◆ **Your instructions**: From the data underneath, reproduce exactly the stretch that begins at the line with "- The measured" and ends after the line with "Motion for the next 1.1".

◆ **Data for the task**:

****************

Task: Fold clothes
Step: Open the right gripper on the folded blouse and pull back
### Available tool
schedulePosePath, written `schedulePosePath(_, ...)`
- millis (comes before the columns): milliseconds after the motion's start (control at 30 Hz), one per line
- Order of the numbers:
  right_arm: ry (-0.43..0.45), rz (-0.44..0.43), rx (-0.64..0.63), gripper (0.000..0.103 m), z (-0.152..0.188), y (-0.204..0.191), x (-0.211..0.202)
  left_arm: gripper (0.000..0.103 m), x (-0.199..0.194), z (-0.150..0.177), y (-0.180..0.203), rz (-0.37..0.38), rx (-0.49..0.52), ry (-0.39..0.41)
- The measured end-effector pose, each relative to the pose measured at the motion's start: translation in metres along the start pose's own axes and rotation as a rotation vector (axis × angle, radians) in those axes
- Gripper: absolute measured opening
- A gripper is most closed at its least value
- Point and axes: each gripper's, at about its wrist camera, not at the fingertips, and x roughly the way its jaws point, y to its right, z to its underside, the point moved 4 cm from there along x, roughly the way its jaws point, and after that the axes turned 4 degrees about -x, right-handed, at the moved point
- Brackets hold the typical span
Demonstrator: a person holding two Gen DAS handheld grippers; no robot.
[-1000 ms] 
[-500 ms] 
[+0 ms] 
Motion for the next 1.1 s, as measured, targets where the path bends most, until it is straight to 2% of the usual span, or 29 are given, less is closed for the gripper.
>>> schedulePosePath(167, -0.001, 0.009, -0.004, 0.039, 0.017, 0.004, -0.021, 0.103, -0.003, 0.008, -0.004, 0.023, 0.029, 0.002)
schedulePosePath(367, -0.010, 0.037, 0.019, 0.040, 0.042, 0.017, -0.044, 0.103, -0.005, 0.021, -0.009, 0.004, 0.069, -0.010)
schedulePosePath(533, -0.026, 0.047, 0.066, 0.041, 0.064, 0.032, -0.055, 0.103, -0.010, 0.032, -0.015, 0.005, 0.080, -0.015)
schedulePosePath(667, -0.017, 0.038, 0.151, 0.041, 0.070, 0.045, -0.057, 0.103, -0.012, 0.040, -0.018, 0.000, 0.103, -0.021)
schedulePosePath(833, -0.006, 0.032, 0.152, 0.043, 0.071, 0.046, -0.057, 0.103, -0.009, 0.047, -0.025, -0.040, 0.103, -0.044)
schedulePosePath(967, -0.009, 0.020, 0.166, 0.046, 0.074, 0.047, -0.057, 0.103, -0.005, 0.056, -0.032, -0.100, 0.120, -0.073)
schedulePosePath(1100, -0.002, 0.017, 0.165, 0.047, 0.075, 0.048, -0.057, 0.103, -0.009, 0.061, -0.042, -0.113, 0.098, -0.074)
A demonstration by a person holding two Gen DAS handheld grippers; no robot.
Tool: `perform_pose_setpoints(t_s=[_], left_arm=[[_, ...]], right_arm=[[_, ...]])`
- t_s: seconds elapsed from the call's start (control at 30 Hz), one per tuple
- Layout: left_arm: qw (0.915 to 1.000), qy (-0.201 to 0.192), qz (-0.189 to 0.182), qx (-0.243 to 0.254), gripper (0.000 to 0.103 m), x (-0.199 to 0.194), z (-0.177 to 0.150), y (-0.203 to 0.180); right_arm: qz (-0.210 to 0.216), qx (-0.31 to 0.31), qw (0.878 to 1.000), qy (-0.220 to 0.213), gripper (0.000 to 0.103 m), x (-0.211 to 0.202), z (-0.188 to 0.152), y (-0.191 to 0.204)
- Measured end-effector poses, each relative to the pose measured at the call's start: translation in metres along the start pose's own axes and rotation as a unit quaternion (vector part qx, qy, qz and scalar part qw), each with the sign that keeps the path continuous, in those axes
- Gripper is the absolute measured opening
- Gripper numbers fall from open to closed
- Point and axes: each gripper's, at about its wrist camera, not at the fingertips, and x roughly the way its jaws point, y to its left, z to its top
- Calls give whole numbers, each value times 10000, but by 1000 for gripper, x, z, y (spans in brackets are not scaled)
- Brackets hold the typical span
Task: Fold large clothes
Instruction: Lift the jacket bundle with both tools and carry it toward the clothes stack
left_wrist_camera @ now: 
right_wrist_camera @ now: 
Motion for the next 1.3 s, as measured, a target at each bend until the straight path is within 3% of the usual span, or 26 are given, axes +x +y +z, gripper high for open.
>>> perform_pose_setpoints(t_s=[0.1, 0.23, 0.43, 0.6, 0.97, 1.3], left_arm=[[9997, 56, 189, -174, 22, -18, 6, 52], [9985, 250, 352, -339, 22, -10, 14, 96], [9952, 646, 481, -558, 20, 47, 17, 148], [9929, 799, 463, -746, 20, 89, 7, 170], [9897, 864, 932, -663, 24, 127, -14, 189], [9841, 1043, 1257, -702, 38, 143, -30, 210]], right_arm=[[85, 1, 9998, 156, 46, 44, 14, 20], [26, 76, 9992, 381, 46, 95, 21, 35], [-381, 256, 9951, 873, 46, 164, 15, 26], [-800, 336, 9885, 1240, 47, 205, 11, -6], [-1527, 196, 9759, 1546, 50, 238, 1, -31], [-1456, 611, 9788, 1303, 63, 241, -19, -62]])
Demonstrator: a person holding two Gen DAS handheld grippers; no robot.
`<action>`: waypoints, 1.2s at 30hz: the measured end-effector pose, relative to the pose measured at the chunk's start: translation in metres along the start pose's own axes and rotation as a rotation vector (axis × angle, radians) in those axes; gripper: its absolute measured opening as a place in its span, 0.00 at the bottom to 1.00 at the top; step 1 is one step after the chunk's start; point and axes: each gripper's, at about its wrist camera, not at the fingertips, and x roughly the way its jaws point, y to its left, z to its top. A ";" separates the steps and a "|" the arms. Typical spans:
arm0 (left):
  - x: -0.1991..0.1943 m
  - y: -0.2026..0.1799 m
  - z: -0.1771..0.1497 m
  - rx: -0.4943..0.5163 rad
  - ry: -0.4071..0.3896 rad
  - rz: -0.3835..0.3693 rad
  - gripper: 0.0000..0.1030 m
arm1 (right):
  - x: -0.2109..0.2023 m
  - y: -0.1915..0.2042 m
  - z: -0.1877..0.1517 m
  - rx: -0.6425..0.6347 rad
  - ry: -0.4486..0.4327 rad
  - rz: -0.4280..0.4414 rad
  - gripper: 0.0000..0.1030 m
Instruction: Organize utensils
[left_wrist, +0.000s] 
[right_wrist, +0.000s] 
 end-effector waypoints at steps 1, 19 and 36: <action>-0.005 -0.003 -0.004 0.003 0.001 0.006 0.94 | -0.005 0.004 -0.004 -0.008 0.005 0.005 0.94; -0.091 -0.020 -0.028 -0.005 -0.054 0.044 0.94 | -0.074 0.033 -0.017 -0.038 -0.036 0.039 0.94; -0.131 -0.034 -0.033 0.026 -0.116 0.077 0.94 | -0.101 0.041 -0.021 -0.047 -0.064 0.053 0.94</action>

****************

◆ **Response to this exercise**:
- The measured end-effector pose, each relative to the pose measured at the motion's start: translation in metres along the start pose's own axes and rotation as a rotation vector (axis × angle, radians) in those axes
- Gripper: absolute measured opening
- A gripper is most closed at its least value
- Point and axes: each gripper's, at about its wrist camera, not at the fingertips, and x roughly the way its jaws point, y to its right, z to its underside, the point moved 4 cm from there along x, roughly the way its jaws point, and after that the axes turned 4 degrees about -x, right-handed, at the moved point
- Brackets hold the typical span
Demonstrator: a person holding two Gen DAS handheld grippers; no robot.
[-1000 ms] 
[-500 ms] 
[+0 ms] 
Motion for the next 1.1 s, as measured, targets where the path bends most, until it is straight to 2% of the usual span, or 29 are given, less is closed for the gripper.

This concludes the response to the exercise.